The authors concluded that reliable blood nicotine delivery does indeed occur after acute use of this brand/model of e-cigarette in a sample of regular users. Hardly surprising I guess. It’s a bit like asking whether drinking whisky puts alcohol into your bloodstream and gets you drunk?
1) E-cigarettes are branded as a cheap, cool and less risky alternative to conventional cigarettes. They may well be cheaper and even ‘cooler’ perhaps, but they are certainly not risk free and certainly not safe.
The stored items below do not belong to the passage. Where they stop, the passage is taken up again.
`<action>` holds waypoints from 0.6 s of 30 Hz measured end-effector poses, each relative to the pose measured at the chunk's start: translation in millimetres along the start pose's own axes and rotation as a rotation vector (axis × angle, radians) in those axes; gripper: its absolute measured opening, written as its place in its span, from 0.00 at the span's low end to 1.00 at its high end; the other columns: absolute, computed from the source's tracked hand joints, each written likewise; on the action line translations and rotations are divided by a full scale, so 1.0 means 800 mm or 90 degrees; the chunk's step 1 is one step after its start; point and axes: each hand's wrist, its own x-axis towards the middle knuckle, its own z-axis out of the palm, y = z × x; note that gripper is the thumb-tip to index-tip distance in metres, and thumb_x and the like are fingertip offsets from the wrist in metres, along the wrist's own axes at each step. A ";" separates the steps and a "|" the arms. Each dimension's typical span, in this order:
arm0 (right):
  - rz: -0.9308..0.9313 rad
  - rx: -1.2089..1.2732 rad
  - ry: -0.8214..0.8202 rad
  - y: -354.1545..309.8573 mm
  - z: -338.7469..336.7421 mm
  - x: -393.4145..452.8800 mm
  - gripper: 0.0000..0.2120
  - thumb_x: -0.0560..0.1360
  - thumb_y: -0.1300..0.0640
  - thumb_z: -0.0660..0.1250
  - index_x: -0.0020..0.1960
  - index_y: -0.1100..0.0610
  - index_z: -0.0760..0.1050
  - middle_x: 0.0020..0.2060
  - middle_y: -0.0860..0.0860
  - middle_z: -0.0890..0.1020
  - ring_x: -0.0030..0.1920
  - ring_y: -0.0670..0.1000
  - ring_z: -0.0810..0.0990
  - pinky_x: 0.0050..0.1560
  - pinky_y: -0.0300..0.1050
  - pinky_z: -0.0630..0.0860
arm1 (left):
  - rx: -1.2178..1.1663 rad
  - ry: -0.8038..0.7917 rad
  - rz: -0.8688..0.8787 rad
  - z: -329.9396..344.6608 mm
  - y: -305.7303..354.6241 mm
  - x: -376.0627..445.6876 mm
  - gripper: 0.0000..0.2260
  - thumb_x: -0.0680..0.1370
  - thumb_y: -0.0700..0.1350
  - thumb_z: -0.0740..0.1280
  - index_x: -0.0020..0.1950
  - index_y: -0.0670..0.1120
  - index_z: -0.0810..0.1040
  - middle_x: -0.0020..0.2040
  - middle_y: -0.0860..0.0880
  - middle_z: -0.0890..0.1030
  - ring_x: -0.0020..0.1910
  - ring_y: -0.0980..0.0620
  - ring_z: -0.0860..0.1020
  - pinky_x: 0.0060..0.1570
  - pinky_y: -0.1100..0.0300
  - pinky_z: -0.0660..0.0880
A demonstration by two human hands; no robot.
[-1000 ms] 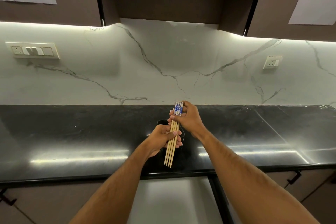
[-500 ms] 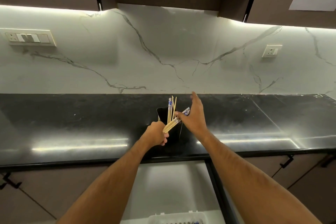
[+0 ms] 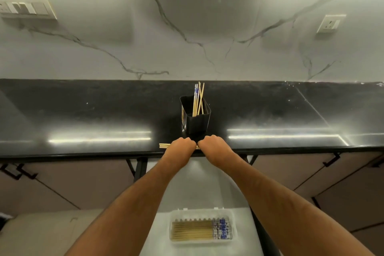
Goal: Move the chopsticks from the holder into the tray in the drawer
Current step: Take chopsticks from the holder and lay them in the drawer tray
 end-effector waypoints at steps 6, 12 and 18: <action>-0.014 0.077 -0.024 -0.016 0.065 -0.041 0.09 0.80 0.63 0.63 0.57 0.61 0.80 0.49 0.58 0.82 0.50 0.57 0.82 0.49 0.47 0.76 | -0.097 0.050 0.004 0.073 0.028 -0.041 0.11 0.81 0.41 0.66 0.63 0.44 0.77 0.57 0.43 0.81 0.57 0.43 0.80 0.57 0.52 0.77; -0.056 0.086 -0.045 -0.039 0.142 -0.086 0.07 0.80 0.63 0.64 0.54 0.61 0.80 0.43 0.56 0.83 0.41 0.54 0.82 0.43 0.44 0.78 | -0.077 0.082 0.042 0.146 0.051 -0.082 0.09 0.82 0.38 0.62 0.56 0.44 0.80 0.51 0.44 0.82 0.49 0.46 0.81 0.51 0.53 0.79; -0.095 0.073 -0.098 -0.062 0.199 -0.114 0.06 0.77 0.68 0.66 0.52 0.63 0.80 0.43 0.57 0.83 0.43 0.58 0.84 0.43 0.49 0.79 | -0.077 0.007 0.051 0.200 0.080 -0.114 0.11 0.75 0.30 0.63 0.51 0.41 0.81 0.48 0.43 0.83 0.47 0.43 0.81 0.46 0.51 0.78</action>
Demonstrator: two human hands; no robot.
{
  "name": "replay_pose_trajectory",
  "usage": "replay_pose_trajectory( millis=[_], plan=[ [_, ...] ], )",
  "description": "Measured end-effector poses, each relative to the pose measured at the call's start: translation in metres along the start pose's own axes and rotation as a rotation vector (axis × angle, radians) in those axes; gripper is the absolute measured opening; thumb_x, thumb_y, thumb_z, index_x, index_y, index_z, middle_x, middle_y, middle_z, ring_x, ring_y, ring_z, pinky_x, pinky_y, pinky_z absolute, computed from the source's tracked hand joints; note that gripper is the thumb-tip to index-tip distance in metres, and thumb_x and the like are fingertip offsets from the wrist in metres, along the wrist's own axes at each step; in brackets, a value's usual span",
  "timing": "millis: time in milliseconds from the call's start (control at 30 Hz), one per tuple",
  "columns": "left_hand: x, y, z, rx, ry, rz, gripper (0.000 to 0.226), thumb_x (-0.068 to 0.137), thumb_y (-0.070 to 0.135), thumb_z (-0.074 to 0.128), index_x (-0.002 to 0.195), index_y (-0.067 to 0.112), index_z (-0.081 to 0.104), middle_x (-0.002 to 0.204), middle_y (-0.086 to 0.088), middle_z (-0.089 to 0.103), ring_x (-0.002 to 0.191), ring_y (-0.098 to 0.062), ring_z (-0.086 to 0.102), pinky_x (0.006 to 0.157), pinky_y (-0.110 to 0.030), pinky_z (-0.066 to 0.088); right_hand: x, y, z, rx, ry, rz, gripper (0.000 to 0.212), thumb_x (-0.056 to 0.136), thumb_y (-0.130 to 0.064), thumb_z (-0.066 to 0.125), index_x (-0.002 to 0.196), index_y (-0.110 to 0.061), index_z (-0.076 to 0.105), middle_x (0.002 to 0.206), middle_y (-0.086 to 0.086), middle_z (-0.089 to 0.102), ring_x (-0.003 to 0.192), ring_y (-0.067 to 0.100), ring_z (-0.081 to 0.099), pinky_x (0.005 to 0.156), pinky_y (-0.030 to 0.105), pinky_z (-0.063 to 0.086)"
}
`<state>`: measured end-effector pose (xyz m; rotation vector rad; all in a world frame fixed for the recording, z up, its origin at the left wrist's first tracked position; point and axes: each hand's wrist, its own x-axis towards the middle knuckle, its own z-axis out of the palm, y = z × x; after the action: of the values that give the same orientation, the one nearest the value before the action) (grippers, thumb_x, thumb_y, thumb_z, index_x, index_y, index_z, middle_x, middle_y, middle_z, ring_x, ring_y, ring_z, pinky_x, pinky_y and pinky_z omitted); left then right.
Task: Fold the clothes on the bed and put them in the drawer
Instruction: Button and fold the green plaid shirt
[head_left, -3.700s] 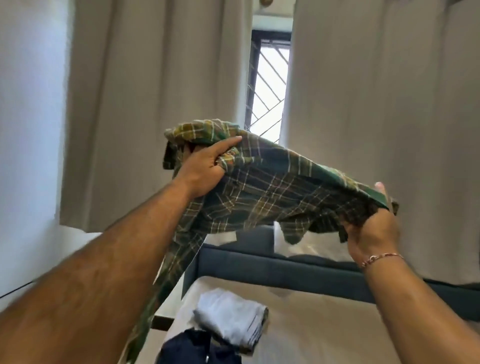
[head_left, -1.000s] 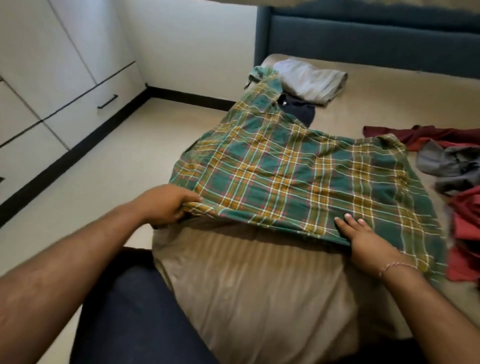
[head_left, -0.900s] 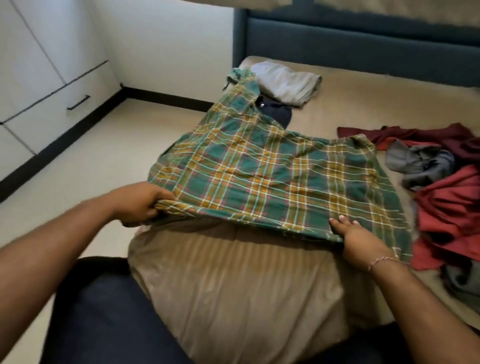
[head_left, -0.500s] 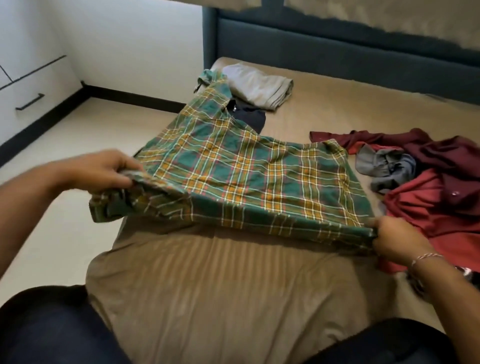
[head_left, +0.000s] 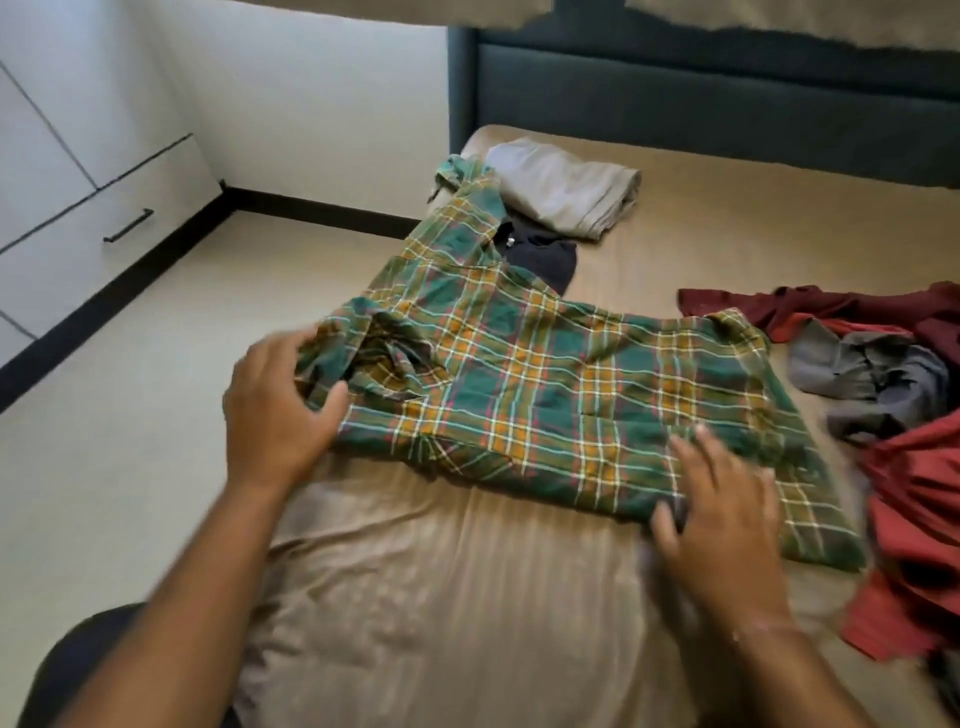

2) Nicotine is a lethal poison. Lack of safety of e-cigarettes and e-liquids is a major issue. Many poisonings are occurring as infants and children are drinking e-liquids directly out of the bottle.
3) The e-cigarette can be a stepping stone to conventional cigarette use, which leads to dual use, then to conventional smoking and possibly to abuse of other drugs.
4) The only way to stop smoking is to eliminate nicotine from the body. Smokers who switch to e-cigarettes remain addicted to nicotine. There is no convincing evidence that E-cigarettes help smokers to quit.
5) E-cigarettes are an obstacle to the process of nicotine elimination and are not helpful. The only safe way to stop smoking is to avoid any form of nicotine from entering the body. Type II homeostasis enables a reset to occur, removing the need to have any nicotine inside the body.